= Fraser Kelly =

Canadian journalist (c. 1934 – 2022)

Fraser Loyal Kelly (c. 1934 – January 19, 2022) was a Canadian journalist, broadcaster and corporate executive.

==Biography==
Kelly was born and raised in Toronto. He was educated at the University of Toronto, graduating with a degree in political science and economics.

His career as a journalist began with the Toronto Telegram in 1961 where he worked as a reporter and then columnist and ultimately the newspaper's political editor until the Telegrams demise in 1971. He then joined CFTO-TV in Toronto as its political editor and host of Fraser Kelly Reports and a political affairs program "Hour Long" with co-host Isabel Bassett. He also wrote a column for the Toronto Star and contributed to various magazines.

Kelly left CFTO-TV in 1981 and joined CBLT-TV, the Canadian Broadcasting Corporation's Toronto station, where he co-hosted the nightly local news program Newshour with Valerie Elia and, later, Hilary Brown. and also hosted a public affairs show, Fraser's Edge, with Susan Ormiston.
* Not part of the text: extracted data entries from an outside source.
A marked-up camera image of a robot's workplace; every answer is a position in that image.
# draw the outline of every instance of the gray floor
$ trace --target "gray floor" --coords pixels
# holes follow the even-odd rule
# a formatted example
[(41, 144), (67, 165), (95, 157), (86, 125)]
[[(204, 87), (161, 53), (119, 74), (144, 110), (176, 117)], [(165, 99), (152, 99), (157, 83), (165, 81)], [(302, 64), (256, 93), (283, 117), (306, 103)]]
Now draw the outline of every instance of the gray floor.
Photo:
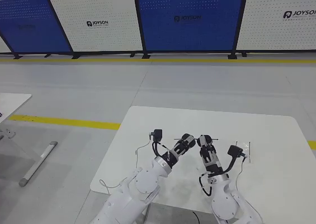
[[(0, 92), (33, 94), (17, 114), (115, 123), (132, 105), (287, 115), (307, 140), (316, 141), (316, 64), (10, 62), (0, 63)], [(42, 152), (50, 141), (59, 145), (20, 188), (33, 161), (7, 138), (0, 141), (0, 223), (74, 224), (93, 218), (107, 195), (89, 185), (115, 131), (6, 124), (21, 147)], [(216, 223), (210, 214), (197, 214), (201, 223)], [(197, 220), (191, 211), (154, 204), (148, 223)]]

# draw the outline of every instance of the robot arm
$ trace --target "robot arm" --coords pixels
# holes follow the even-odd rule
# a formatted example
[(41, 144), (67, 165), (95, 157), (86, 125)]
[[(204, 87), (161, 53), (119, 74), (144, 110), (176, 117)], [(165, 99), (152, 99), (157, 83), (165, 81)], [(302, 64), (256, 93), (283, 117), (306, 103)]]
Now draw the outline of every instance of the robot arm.
[(258, 213), (247, 203), (241, 193), (237, 190), (231, 190), (231, 182), (227, 172), (233, 167), (236, 158), (246, 155), (243, 150), (237, 146), (230, 146), (228, 154), (232, 156), (231, 163), (226, 170), (223, 170), (219, 158), (216, 154), (213, 140), (210, 136), (200, 136), (197, 140), (200, 146), (200, 156), (207, 171), (207, 181), (211, 184), (210, 192), (207, 193), (199, 179), (200, 185), (207, 196), (212, 196), (211, 209), (219, 224), (227, 224), (233, 218), (237, 218), (234, 224), (261, 224)]
[(147, 170), (139, 167), (126, 178), (90, 224), (133, 223), (158, 195), (160, 191), (158, 178), (168, 177), (178, 158), (195, 145), (194, 137), (184, 134), (169, 152), (160, 156), (156, 147), (161, 135), (161, 130), (155, 130), (153, 133), (153, 149), (157, 157), (152, 161), (152, 167)]

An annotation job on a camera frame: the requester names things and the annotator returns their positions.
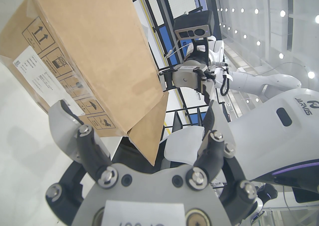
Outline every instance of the ceiling light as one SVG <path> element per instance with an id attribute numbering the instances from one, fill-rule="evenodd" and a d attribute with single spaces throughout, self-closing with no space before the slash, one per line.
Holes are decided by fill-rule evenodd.
<path id="1" fill-rule="evenodd" d="M 313 79 L 313 78 L 315 77 L 315 73 L 314 73 L 313 71 L 309 71 L 309 72 L 308 72 L 308 77 L 309 77 L 310 79 Z"/>

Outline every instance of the shipping label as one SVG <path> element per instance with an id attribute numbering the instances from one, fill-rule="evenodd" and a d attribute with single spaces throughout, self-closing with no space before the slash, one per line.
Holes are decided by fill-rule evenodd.
<path id="1" fill-rule="evenodd" d="M 49 106 L 52 106 L 58 100 L 64 100 L 75 115 L 85 114 L 31 46 L 27 47 L 14 60 L 13 64 Z"/>

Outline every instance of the box flap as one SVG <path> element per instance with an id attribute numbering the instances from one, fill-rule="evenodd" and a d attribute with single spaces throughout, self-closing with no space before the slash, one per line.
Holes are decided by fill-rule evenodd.
<path id="1" fill-rule="evenodd" d="M 160 102 L 129 132 L 131 142 L 153 166 L 162 136 L 167 100 L 168 92 L 165 92 Z"/>
<path id="2" fill-rule="evenodd" d="M 37 2 L 93 95 L 127 133 L 163 96 L 131 0 Z"/>

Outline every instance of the black cable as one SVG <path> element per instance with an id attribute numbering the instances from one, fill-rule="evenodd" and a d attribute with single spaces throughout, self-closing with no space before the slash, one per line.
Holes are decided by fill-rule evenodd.
<path id="1" fill-rule="evenodd" d="M 225 63 L 225 66 L 226 66 L 226 69 L 224 71 L 226 71 L 226 73 L 228 74 L 229 73 L 228 64 Z M 226 83 L 227 83 L 226 91 L 223 93 L 223 89 L 224 89 Z M 229 91 L 229 78 L 227 78 L 227 75 L 223 75 L 223 84 L 220 88 L 220 94 L 222 96 L 225 96 L 228 93 L 228 91 Z"/>

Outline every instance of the screw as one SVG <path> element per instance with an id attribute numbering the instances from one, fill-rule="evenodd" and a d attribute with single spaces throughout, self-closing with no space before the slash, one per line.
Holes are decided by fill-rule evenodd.
<path id="1" fill-rule="evenodd" d="M 48 190 L 47 190 L 47 196 L 49 198 L 54 198 L 57 194 L 59 194 L 59 189 L 57 189 L 56 187 L 50 187 Z"/>
<path id="2" fill-rule="evenodd" d="M 79 131 L 81 134 L 87 134 L 89 132 L 90 128 L 88 125 L 84 124 L 80 126 Z"/>
<path id="3" fill-rule="evenodd" d="M 232 153 L 232 152 L 234 152 L 234 146 L 231 145 L 231 144 L 226 144 L 226 145 L 225 145 L 225 150 L 226 150 L 226 152 L 228 152 L 228 153 Z"/>
<path id="4" fill-rule="evenodd" d="M 45 195 L 51 199 L 51 202 L 57 201 L 62 194 L 62 187 L 58 183 L 54 183 L 48 189 Z"/>
<path id="5" fill-rule="evenodd" d="M 201 172 L 194 172 L 192 175 L 192 179 L 198 185 L 203 184 L 204 182 L 204 176 Z"/>
<path id="6" fill-rule="evenodd" d="M 243 180 L 240 182 L 239 187 L 242 188 L 246 193 L 247 193 L 247 197 L 250 200 L 254 200 L 257 197 L 257 191 L 256 188 L 254 186 L 254 184 L 252 184 L 250 181 L 248 180 Z"/>
<path id="7" fill-rule="evenodd" d="M 103 183 L 109 182 L 111 178 L 112 178 L 112 171 L 110 170 L 105 170 L 101 175 L 101 180 Z"/>
<path id="8" fill-rule="evenodd" d="M 254 194 L 254 188 L 251 184 L 246 184 L 245 185 L 245 191 L 248 193 L 248 194 Z"/>
<path id="9" fill-rule="evenodd" d="M 223 138 L 223 135 L 222 135 L 221 132 L 215 131 L 215 132 L 214 132 L 214 137 L 215 137 L 217 140 L 220 140 L 220 139 Z"/>

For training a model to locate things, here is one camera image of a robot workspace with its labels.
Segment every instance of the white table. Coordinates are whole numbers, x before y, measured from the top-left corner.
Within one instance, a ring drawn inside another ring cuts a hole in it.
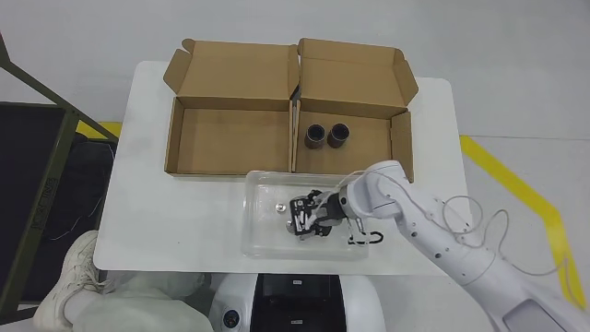
[[[395,231],[374,220],[384,241],[356,262],[252,259],[242,254],[243,178],[172,177],[164,156],[173,92],[166,62],[136,68],[94,253],[108,270],[228,273],[441,275]],[[412,111],[415,184],[441,198],[466,195],[451,85],[418,78]],[[453,207],[471,220],[467,202]]]

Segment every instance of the white pants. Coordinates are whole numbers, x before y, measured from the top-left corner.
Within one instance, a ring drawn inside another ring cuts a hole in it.
[[[80,312],[74,331],[212,332],[206,316],[174,300],[194,293],[203,281],[200,273],[139,272],[126,276],[114,292]]]

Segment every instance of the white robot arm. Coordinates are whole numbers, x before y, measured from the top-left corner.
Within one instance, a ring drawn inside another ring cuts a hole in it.
[[[410,185],[397,161],[369,167],[340,189],[338,201],[359,224],[367,218],[395,219],[402,235],[481,305],[496,330],[590,331],[586,313],[529,281],[485,246],[466,245],[468,234],[449,231],[442,200]]]

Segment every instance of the floor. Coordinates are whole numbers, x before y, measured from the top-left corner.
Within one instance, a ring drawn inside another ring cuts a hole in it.
[[[399,47],[417,76],[451,82],[459,133],[560,210],[590,298],[590,0],[0,0],[0,13],[13,61],[100,121],[121,121],[136,64],[170,59],[184,37]],[[0,83],[0,100],[42,101],[5,73]],[[486,216],[511,213],[507,255],[533,271],[554,267],[537,215],[469,158],[465,166]],[[537,281],[560,291],[556,276]],[[448,279],[374,282],[392,330],[487,327]],[[408,310],[408,298],[423,310]]]

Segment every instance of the clear plastic container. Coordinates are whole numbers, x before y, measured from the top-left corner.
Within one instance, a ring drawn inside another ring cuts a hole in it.
[[[287,231],[290,220],[289,201],[308,195],[312,189],[333,189],[344,176],[280,172],[248,173],[242,228],[242,251],[250,257],[301,260],[354,261],[368,256],[368,247],[349,245],[350,231],[359,236],[356,226],[342,224],[332,228],[326,237],[313,236],[300,240]],[[276,205],[287,209],[279,213]]]

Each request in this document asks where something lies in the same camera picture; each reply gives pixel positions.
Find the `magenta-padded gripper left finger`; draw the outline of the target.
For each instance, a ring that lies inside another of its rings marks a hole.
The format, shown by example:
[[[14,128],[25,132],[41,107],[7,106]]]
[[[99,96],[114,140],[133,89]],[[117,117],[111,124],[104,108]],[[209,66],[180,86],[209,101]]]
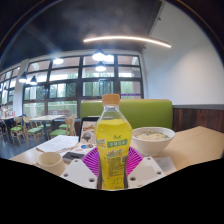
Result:
[[[100,161],[98,149],[93,148],[81,159],[74,159],[61,177],[84,188],[98,189]]]

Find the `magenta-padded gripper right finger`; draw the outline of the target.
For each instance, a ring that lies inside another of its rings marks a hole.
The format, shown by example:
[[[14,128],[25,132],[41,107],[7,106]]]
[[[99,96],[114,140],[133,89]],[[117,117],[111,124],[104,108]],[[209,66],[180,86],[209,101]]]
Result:
[[[129,148],[125,171],[127,189],[140,188],[165,177],[165,173],[151,156],[143,156],[133,147]]]

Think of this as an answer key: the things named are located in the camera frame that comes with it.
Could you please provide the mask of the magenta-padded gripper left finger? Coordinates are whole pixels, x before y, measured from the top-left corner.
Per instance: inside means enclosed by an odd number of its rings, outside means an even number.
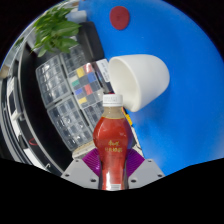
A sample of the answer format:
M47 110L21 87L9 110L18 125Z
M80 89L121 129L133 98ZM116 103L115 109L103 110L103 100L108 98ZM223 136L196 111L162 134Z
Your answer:
M61 177L76 185L89 189L100 188L101 163L96 149L82 159L75 158Z

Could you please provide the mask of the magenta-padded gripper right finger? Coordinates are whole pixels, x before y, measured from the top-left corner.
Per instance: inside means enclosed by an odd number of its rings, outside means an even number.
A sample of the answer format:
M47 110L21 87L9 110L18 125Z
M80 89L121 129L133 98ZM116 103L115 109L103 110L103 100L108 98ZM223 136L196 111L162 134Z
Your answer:
M153 159L145 159L134 149L129 149L126 159L126 188L143 187L164 177Z

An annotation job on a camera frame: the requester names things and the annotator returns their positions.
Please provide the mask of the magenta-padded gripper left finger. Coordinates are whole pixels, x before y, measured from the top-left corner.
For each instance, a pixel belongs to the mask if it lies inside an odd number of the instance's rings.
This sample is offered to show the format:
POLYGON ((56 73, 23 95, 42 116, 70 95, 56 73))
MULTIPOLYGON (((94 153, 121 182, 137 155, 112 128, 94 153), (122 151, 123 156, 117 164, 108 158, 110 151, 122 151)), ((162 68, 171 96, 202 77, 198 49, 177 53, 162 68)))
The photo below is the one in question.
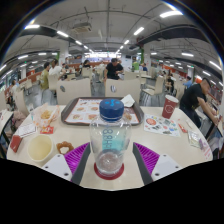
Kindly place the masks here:
POLYGON ((85 143, 65 155, 56 154, 42 169, 79 185, 89 154, 90 144, 85 143))

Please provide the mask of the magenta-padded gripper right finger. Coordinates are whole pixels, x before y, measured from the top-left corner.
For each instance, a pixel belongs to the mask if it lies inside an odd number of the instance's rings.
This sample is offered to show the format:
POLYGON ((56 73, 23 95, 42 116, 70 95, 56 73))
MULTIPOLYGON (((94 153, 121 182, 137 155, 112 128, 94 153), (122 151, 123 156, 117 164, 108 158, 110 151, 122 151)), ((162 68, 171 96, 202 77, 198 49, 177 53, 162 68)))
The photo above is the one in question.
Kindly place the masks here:
POLYGON ((182 169, 168 154, 159 155, 136 142, 133 143, 133 154, 145 185, 182 169))

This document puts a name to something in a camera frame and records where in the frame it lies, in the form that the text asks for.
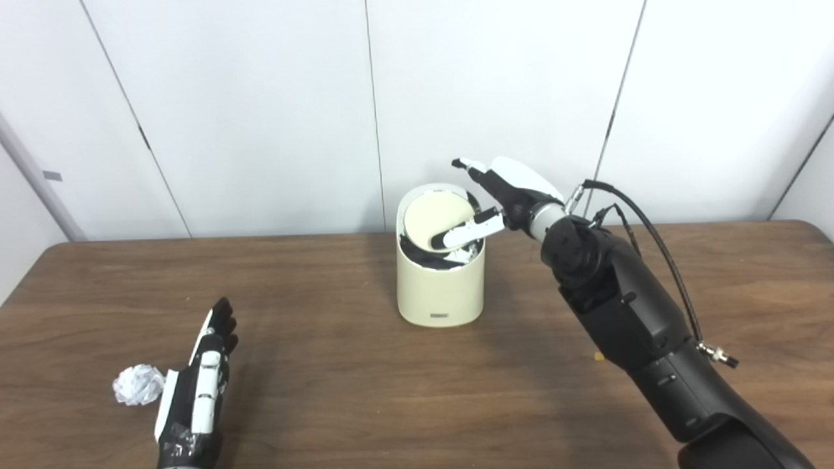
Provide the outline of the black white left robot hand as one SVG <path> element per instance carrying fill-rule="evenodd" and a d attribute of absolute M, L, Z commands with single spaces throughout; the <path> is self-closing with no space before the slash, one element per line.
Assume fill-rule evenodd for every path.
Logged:
<path fill-rule="evenodd" d="M 233 307 L 221 297 L 200 327 L 188 365 L 167 372 L 154 427 L 158 468 L 214 468 L 220 460 L 220 416 L 229 359 L 239 342 L 236 328 Z"/>

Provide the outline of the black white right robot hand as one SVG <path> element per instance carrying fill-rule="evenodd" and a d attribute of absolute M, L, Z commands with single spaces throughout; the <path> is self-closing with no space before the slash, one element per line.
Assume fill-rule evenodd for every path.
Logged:
<path fill-rule="evenodd" d="M 435 235 L 435 248 L 455 248 L 505 229 L 523 231 L 543 243 L 551 226 L 567 216 L 565 199 L 554 185 L 512 158 L 498 157 L 490 164 L 456 158 L 451 165 L 464 169 L 497 206 Z"/>

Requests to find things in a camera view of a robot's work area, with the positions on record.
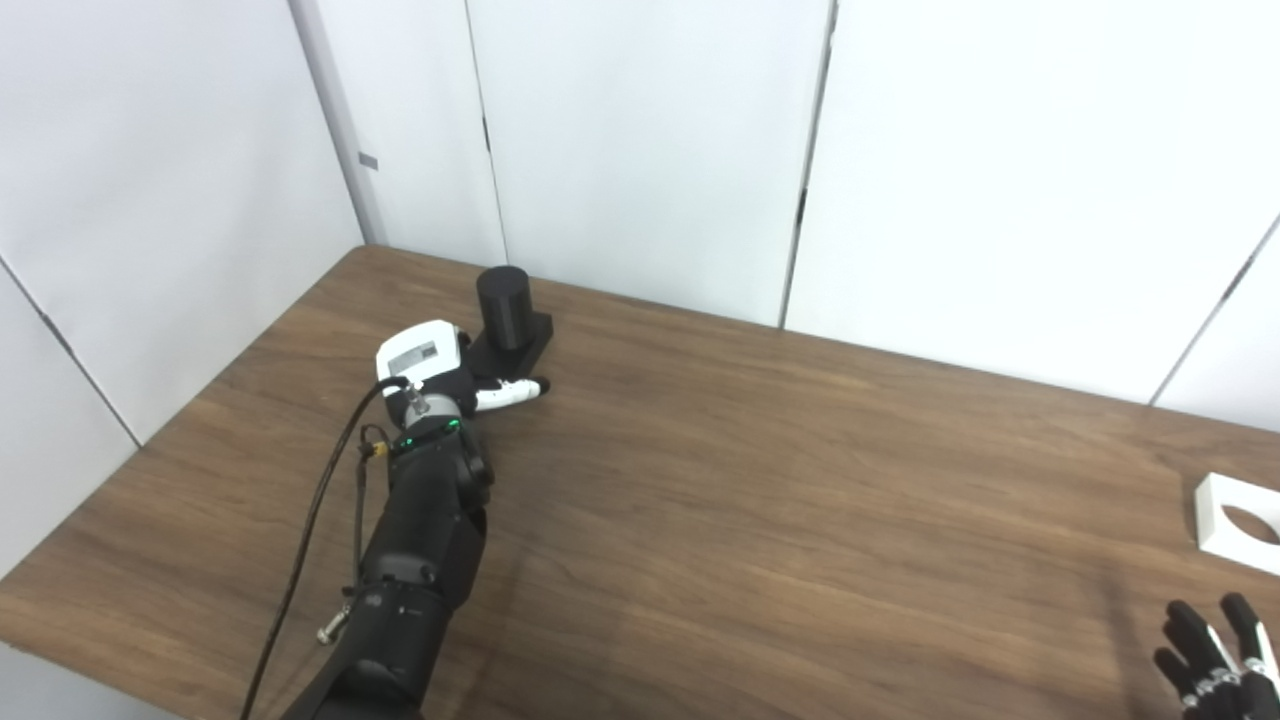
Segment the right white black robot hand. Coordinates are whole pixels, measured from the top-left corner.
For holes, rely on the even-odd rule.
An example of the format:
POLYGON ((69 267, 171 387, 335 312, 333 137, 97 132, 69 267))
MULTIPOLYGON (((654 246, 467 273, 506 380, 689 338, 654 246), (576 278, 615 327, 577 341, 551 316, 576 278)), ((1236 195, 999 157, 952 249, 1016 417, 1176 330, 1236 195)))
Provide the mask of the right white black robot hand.
POLYGON ((1277 655, 1268 628, 1245 596, 1219 603, 1236 638, 1228 648, 1217 629, 1181 600, 1166 606, 1167 647, 1152 660, 1175 691, 1183 719, 1277 719, 1277 655))

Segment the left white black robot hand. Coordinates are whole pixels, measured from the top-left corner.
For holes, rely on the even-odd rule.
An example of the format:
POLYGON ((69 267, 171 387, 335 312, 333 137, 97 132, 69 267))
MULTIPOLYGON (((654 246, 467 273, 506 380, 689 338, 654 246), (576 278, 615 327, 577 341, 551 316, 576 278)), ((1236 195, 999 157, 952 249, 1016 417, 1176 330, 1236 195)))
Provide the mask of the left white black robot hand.
POLYGON ((490 331, 474 340, 447 320, 410 327, 375 357, 380 380, 407 382, 383 391, 388 416, 406 430, 426 416, 474 416, 540 398, 550 393, 550 382, 532 370, 549 338, 544 325, 507 348, 490 331))

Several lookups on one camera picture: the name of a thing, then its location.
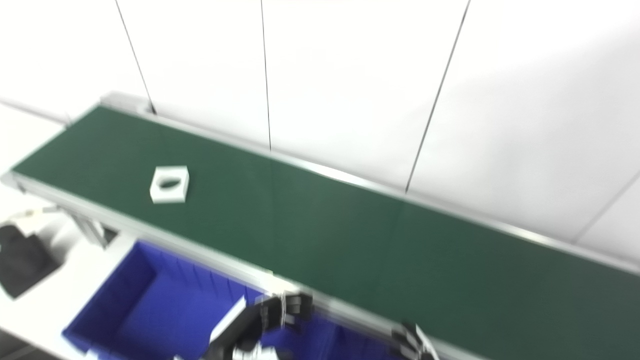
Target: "black bag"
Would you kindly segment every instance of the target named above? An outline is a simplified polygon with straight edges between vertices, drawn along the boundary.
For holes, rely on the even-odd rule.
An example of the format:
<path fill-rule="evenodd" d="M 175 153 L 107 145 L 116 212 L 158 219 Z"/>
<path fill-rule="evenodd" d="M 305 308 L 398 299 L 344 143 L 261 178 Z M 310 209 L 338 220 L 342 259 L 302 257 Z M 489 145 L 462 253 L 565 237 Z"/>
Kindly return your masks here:
<path fill-rule="evenodd" d="M 25 238 L 14 225 L 0 227 L 0 285 L 13 298 L 58 267 L 37 236 Z"/>

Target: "blue bin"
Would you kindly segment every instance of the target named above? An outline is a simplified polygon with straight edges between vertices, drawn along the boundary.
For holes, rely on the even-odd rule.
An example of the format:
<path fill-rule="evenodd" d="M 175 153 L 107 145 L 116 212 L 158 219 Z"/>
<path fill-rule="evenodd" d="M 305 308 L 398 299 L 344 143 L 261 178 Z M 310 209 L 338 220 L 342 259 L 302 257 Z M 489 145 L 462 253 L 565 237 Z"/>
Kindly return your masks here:
<path fill-rule="evenodd" d="M 138 242 L 63 331 L 100 360 L 198 360 L 215 325 L 261 292 Z"/>
<path fill-rule="evenodd" d="M 198 360 L 216 324 L 241 298 L 261 292 L 145 242 L 137 242 L 89 303 L 63 331 L 77 348 L 100 360 Z M 314 314 L 268 332 L 263 347 L 296 360 L 392 360 L 381 341 Z"/>
<path fill-rule="evenodd" d="M 302 323 L 301 332 L 281 329 L 268 332 L 262 347 L 275 346 L 293 352 L 295 360 L 398 360 L 381 340 L 339 326 L 314 315 Z"/>

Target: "white square block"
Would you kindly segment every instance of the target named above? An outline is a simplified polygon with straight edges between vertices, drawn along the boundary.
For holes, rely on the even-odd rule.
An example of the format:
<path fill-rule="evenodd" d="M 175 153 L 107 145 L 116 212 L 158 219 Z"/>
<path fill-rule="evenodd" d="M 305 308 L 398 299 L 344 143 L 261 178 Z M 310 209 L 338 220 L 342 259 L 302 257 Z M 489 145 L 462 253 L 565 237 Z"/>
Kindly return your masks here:
<path fill-rule="evenodd" d="M 187 167 L 156 167 L 149 194 L 154 204 L 184 202 L 188 187 Z"/>

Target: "conveyor leg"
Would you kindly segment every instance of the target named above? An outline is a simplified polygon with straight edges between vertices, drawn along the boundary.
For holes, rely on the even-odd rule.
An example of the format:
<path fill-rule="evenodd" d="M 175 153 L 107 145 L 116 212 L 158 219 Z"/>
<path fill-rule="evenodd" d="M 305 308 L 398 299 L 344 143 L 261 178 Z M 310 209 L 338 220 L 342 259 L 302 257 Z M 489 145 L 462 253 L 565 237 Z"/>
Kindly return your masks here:
<path fill-rule="evenodd" d="M 82 233 L 87 237 L 87 239 L 89 239 L 90 242 L 96 245 L 100 245 L 103 249 L 106 249 L 109 243 L 102 236 L 101 232 L 91 220 L 84 216 L 75 214 L 71 211 L 67 211 L 67 213 L 71 216 L 72 219 L 74 219 L 74 222 L 76 223 L 76 225 L 78 225 L 80 231 L 82 231 Z"/>

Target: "white wall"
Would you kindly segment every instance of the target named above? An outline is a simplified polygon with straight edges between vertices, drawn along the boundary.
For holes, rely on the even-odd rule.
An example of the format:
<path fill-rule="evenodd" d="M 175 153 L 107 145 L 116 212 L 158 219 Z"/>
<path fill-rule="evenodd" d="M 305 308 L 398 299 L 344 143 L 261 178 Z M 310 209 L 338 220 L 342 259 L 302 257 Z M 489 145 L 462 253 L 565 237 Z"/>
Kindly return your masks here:
<path fill-rule="evenodd" d="M 404 189 L 466 0 L 265 0 L 278 151 Z"/>
<path fill-rule="evenodd" d="M 113 0 L 0 2 L 0 99 L 76 117 L 112 90 L 145 94 Z"/>
<path fill-rule="evenodd" d="M 576 243 L 640 261 L 640 181 L 636 179 Z"/>
<path fill-rule="evenodd" d="M 268 146 L 260 0 L 119 0 L 159 114 Z"/>
<path fill-rule="evenodd" d="M 636 0 L 472 1 L 410 191 L 572 241 L 640 169 L 638 64 Z"/>

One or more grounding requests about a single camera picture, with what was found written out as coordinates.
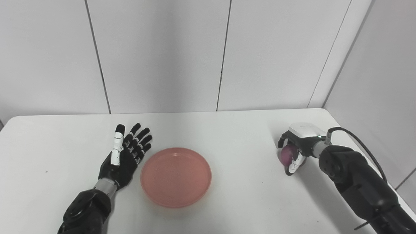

He retired from broadcasting in 1986 to found Fraser Kelly CorpWorld, a firm which consults businesses on communications, media relations and crisis management. More recently he has sold the company, now called CorpWord, but remained with it as Senior Associate. Kelly wrote and edited three books on Canadian politics and served as adjunct professor at the Graduate School of Journalism at the University of Western Ontario.

Kelly died on January 19, 2022, at the age of 87.